As a small-business owner and a leader in the Minnesota Main Street Alliance, a network of business owners across Minnesota and the country, I appreciated the general sentiment the Star Tribune Editorial Board took recently in advocating for using Minnesota's large budget surplus to invest in both front-line workers and provide relief for businesses facing unemployment insurance tax hikes ("A balanced approach to solving a mess," Dec. 20).
However, I know firsthand that what our small businesses need often looks different from the policies pushed by the Minnesota Chamber of Commerce.
The problem the chamber presents is real. There is a giant deficit in the Unemployment Insurance (UI) Fund of $2.4 billion! Being saddled with additional costs understandably prompts fear for many business owners who are still navigating uncertain economic waters. However, not all businesses need help.
Data from the U.S. Commerce Department recently revealed that corporate profit margins are currently the highest they have been in nearly 70 years. Does Minnesota really need to buy down the UI rates for giant corporations like Amazon, which already receives gobs of tax subsidies that businesses like mine do not?

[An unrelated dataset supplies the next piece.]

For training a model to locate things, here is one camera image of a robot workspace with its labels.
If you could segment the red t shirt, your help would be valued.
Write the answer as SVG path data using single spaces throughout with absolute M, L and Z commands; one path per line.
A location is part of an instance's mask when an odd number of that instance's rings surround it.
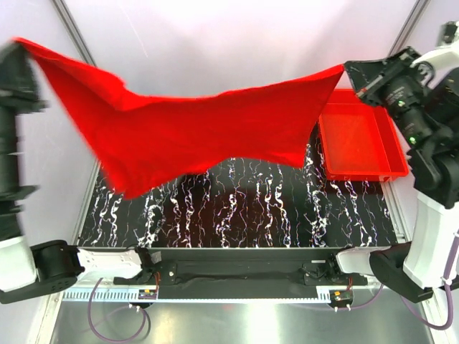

Furthermore, while the deficit in the trust fund is large, looking at the experiences of individual businesses says this moment doesn't call for panic for businesses.
Current law calls for a 15.8% increase in the UI rate a business pays, which ranges from 0.5% to 9.4% of wages. The exact rate a company pays depends on what is known as its experience rating, which increases as you lay off workers. It is important to note that the Legislature has frozen experience ratings since the pandemic as a way to hold harmless businesses that were forced to shut down.
So what does this look like in real life?
The UI rate for next year at my business is 0.78%, so the 15.8% increase means an additional tax bill of 0.12% of wages. This is still real money in what looks to be another difficult year, but not a primary concern that merits the use of a large portion of our surplus. And at this point, the unemployment tax rates have already been set and mailed out for 2022.